SASKATOON, October 14, 2015– The Royal LePage House Price Survey released today showed relatively flat to moderate year-over-year median price increases across housing types surveyed in Saskatoon. During the third quarter of 2015, the aggregate price of a home in the region rose 0.5 per cent to $368,722.
Over this period, the median price of a two-storey home in Saskatoon rose 0.6 per cent year-over-year to $434,807, while the price of a bungalow saw a slight decline of 0.1 per cent to $369,678. At the same time, the price of a condominium showed steady growth of 2.7 per cent year-over-year to $246,191.
“Weak oil prices and slowing population growth have contributed to an overall slowdown in home sales activity as buyers are remaining more cautious; however, the market is still reasonably active. We expected to be hit harder by the downturn in the energy sector than we were,” said Norm Fisher, broker and owner, Royal LePage Vidorra. “We are still seeing income and job growth, which, combined with low interest rates, is maintaining sales activity levels and stability in home prices.”
Nationally, home prices showed moderate to strong year-over-year price increases in most markets in Canada. According to the report, the price of a home in Canada increased 8.0 per cent year-over-year to $502,643 in the third quarter. The price of a two-storey home rose 9.9 percent year-over-year to $615,304, and the price of a bungalow increased 6.8 per cent to $421,757. During the same period, the price of a condominium increased 2.8 per cent to $338,684.
“Economic slowdowns in energy-dependent markets, most notably in western Canada, have in part been offset by both renewed industrial activity in other parts of the country and the Bank of Canada’s recent interest rate cuts,” said Phil Soper, chief executive officer, Royal LePage. “In line with recent quarters, strong national home price increases are largely being driven by continued double-digit percentage increases in the Greater Toronto Area and Greater Vancouver, where housing affordability is already becoming a growing challenge for many individuals and families.”
“Home ownership remains a bright light amid unsettled investment and savings options in volatile global capital markets.

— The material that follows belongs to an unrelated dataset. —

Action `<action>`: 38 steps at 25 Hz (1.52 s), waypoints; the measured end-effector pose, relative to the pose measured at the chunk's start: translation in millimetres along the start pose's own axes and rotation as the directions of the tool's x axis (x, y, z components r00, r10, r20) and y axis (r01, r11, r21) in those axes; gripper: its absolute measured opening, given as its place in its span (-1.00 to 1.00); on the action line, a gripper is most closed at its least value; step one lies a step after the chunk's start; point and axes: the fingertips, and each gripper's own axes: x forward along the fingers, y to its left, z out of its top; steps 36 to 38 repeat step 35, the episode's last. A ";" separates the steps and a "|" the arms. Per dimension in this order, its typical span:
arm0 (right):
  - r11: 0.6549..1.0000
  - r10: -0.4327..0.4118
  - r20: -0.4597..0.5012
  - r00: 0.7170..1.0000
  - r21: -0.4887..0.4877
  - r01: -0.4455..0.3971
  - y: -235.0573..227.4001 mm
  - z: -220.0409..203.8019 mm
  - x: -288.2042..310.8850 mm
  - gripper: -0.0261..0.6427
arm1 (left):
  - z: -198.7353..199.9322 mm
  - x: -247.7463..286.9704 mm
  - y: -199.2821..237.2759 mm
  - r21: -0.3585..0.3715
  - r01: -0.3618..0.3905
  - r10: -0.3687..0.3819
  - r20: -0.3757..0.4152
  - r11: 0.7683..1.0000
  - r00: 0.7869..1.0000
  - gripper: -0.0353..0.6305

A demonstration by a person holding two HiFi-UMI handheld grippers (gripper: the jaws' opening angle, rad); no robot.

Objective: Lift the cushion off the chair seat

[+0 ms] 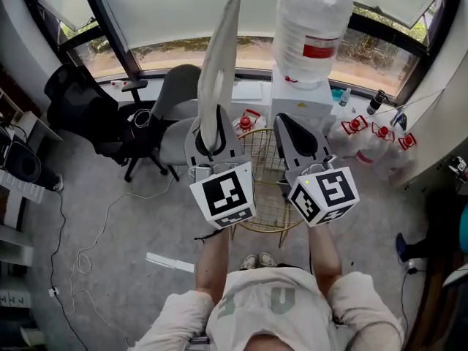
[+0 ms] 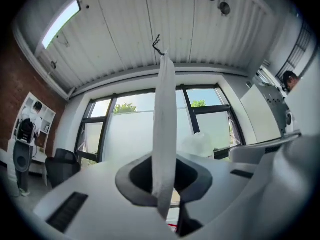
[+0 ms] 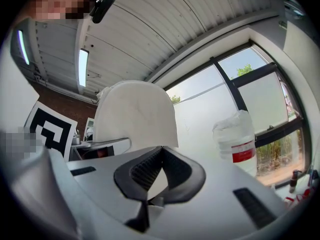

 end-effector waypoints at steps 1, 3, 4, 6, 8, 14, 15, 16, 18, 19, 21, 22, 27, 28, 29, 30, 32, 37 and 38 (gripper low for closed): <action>1.000 -0.012 -0.004 1.000 -0.002 0.012 -0.8 -2.3 -3.4 -0.88 | -0.8 -5.0 -0.2 0.026 -0.013 0.013 0.004 1.000 1.000 -0.75; 0.999 -0.041 -0.015 0.999 -0.018 0.041 -3.4 -8.4 -11.9 -0.88 | -7.5 -16.3 -0.4 0.071 -0.040 0.040 0.002 0.997 0.999 -0.75; 0.998 -0.058 -0.019 0.998 -0.031 0.057 -5.3 -11.0 -16.3 -0.88 | -11.6 -21.4 -0.9 0.094 -0.051 0.051 -0.002 0.994 0.999 -0.75; 0.995 -0.087 -0.019 0.996 -0.054 0.086 -9.5 -14.3 -23.8 -0.88 | -19.1 -28.4 -3.1 0.137 -0.063 0.064 -0.008 0.989 0.998 -0.75; 0.993 -0.108 -0.017 0.994 -0.057 0.107 -12.9 -18.3 -29.7 -0.88 | -25.4 -31.7 -6.1 0.166 -0.060 0.064 -0.017 0.984 0.998 -0.75; 0.990 -0.139 -0.034 0.990 -0.030 0.138 -15.9 -35.6 -39.1 -0.88 | -32.1 -35.2 -13.0 0.158 -0.029 0.035 -0.035 0.987 0.999 -0.75; 0.990 -0.140 -0.036 0.989 -0.028 0.139 -16.5 -36.5 -40.0 -0.88 | -32.1 -35.1 -14.9 0.158 -0.025 0.031 -0.034 0.987 0.999 -0.75; 0.990 -0.142 -0.037 0.989 -0.029 0.141 -17.0 -36.9 -40.8 -0.88 | -31.9 -34.9 -16.9 0.158 -0.022 0.028 -0.033 0.987 0.999 -0.75; 0.989 -0.146 -0.037 0.989 -0.035 0.145 -18.2 -36.3 -42.2 -0.88 | -30.9 -34.4 -20.2 0.158 -0.018 0.023 -0.029 0.987 0.999 -0.75; 0.988 -0.149 -0.035 0.988 -0.038 0.147 -19.1 -35.6 -42.8 -0.88 | -30.2 -34.1 -21.5 0.157 -0.017 0.021 -0.026 0.987 0.999 -0.75; 0.987 -0.153 -0.030 0.988 -0.044 0.152 -21.1 -33.1 -44.1 -0.88 | -28.4 -33.6 -23.7 0.157 -0.015 0.019 -0.020 0.987 1.000 -0.75; 0.987 -0.156 -0.027 0.987 -0.048 0.154 -22.1 -31.2 -45.1 -0.88 | -27.3 -33.4 -24.8 0.157 -0.014 0.017 -0.018 0.987 1.000 -0.75; 0.985 -0.167 -0.015 0.986 -0.054 0.166 -25.9 -26.9 -51.2 -0.88 | -19.0 -34.8 -31.0 0.154 -0.012 0.010 0.011 0.988 1.000 -0.75; 0.984 -0.168 -0.012 0.986 -0.058 0.167 -26.1 -25.3 -51.9 -0.88 | -15.4 -34.8 -32.5 0.149 -0.014 0.010 0.026 0.989 1.000 -0.75; 0.984 -0.169 -0.009 0.986 -0.062 0.168 -26.2 -23.1 -52.4 -0.88 | -12.2 -34.7 -33.9 0.145 -0.014 0.009 0.037 0.989 0.999 -0.75; 0.983 -0.170 -0.005 0.985 -0.065 0.169 -26.4 -21.0 -52.7 -0.88 | -9.7 -34.5 -35.1 0.144 -0.014 0.008 0.045 0.989 0.999 -0.75; 0.983 -0.171 0.002 0.985 -0.071 0.170 -26.4 -17.8 -53.2 -0.88 | -6.5 -34.6 -37.0 0.143 -0.013 0.005 0.053 0.990 0.999 -0.75; 0.982 -0.170 0.010 0.985 -0.078 0.170 -25.8 -14.9 -54.5 -0.88 | -4.3 -35.9 -39.2 0.138 -0.010 0.002 0.059 0.990 0.998 -0.75; 0.982 -0.170 0.010 0.985 -0.078 0.170 -25.8 -14.9 -54.5 -0.88 | -4.3 -35.9 -39.2 0.138 -0.010 0.002 0.059 0.990 0.998 -0.75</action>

As we lead up to election day, it’s not surprising that all of the major political parties are acknowledging the housing sector’s prominence as the foundation on which the economy has been built for years, and a critical foundation upon which Canadians can build their savings,” continued Soper.

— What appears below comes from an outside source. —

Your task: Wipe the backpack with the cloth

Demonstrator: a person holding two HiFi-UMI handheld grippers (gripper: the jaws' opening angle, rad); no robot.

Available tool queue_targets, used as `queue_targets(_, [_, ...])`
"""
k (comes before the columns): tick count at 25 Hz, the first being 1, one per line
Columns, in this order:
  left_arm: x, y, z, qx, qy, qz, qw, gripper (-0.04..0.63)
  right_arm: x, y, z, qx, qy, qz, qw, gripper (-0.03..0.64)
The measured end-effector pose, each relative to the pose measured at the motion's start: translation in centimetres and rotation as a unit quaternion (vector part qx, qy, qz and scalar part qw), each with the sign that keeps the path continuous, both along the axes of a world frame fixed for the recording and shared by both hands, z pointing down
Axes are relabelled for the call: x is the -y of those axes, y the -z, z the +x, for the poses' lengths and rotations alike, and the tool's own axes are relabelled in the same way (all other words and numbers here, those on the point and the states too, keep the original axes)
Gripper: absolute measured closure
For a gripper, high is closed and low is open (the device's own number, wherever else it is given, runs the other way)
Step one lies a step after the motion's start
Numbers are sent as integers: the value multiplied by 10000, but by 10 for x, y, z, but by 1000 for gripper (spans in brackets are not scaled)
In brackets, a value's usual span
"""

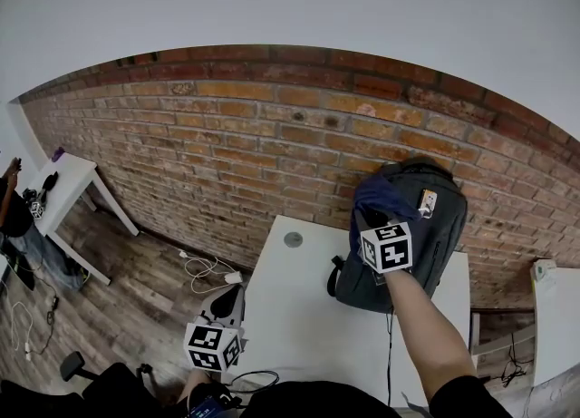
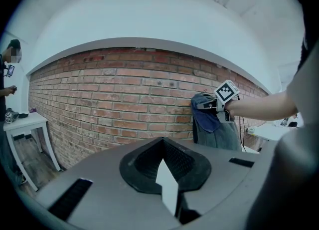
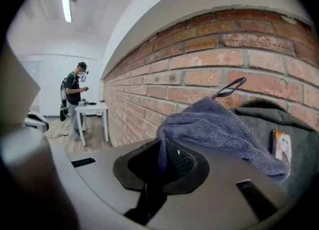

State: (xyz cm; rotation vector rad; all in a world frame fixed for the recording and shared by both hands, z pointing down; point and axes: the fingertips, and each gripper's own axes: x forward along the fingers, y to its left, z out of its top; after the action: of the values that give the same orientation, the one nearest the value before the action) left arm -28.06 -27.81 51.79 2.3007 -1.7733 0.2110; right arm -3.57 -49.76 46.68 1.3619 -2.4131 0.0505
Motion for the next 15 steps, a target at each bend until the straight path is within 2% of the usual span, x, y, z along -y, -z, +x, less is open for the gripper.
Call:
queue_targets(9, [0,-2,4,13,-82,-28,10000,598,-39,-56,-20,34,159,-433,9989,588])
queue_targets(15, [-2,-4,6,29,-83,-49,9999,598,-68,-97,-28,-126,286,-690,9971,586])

Beginning this quarter, Royal LePage’s House Price Survey includes the Royal LePage National House Price Composite comprising house values for 53 of the nation’s largest real estate markets through the use of a proprietary, custom-built system that analyzes a housing database containing millions of real estate transactions. The enhancements are made possible through Royal LePage’s collaboration with its sister company, Brookfield RPS, a leader in residential real estate data and analytics in Canada.